▶ [Exercise goal]: Gather from the material every line that contains the string "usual".

▶ [The input]:
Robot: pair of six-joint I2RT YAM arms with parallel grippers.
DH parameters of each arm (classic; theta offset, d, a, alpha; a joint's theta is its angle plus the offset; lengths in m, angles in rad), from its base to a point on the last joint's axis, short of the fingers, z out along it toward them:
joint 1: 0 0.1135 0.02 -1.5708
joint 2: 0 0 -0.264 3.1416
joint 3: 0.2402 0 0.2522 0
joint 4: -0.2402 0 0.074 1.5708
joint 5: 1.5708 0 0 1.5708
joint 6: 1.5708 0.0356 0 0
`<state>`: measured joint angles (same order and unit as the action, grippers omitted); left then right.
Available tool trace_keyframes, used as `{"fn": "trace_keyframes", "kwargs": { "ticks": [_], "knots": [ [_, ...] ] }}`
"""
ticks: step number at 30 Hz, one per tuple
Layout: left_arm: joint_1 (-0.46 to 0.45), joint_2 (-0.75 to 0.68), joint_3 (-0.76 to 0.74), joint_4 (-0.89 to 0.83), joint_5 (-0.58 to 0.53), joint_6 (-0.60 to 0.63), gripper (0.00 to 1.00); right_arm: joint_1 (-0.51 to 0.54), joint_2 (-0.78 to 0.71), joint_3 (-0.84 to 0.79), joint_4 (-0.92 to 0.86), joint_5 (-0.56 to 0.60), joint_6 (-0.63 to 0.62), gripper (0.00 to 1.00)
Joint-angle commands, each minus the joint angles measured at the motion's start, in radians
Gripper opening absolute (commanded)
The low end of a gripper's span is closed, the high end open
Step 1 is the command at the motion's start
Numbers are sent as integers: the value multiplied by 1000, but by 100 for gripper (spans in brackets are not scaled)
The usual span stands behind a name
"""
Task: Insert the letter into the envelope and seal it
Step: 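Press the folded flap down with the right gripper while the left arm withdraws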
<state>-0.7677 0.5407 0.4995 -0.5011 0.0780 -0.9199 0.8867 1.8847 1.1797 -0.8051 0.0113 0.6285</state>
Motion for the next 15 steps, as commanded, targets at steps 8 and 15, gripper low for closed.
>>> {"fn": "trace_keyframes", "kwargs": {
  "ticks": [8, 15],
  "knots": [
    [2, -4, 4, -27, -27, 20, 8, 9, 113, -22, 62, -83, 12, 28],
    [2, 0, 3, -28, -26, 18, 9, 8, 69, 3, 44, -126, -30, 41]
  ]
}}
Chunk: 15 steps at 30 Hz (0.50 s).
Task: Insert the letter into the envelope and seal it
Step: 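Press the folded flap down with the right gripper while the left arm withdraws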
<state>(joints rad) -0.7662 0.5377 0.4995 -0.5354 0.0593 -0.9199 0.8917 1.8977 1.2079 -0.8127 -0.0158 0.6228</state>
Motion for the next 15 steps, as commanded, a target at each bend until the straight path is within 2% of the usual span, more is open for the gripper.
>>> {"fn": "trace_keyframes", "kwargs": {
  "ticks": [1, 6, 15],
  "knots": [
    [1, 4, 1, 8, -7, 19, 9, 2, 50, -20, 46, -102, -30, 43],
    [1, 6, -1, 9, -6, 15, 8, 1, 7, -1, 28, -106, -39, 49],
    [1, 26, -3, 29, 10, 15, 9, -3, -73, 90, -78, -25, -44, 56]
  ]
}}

▶ [Task solution]:
The usual span stands behind a name
Motion for the next 15 steps, as commanded, a target at each bend until the straight path is within 2% of the usual span, more is open for the gripper.

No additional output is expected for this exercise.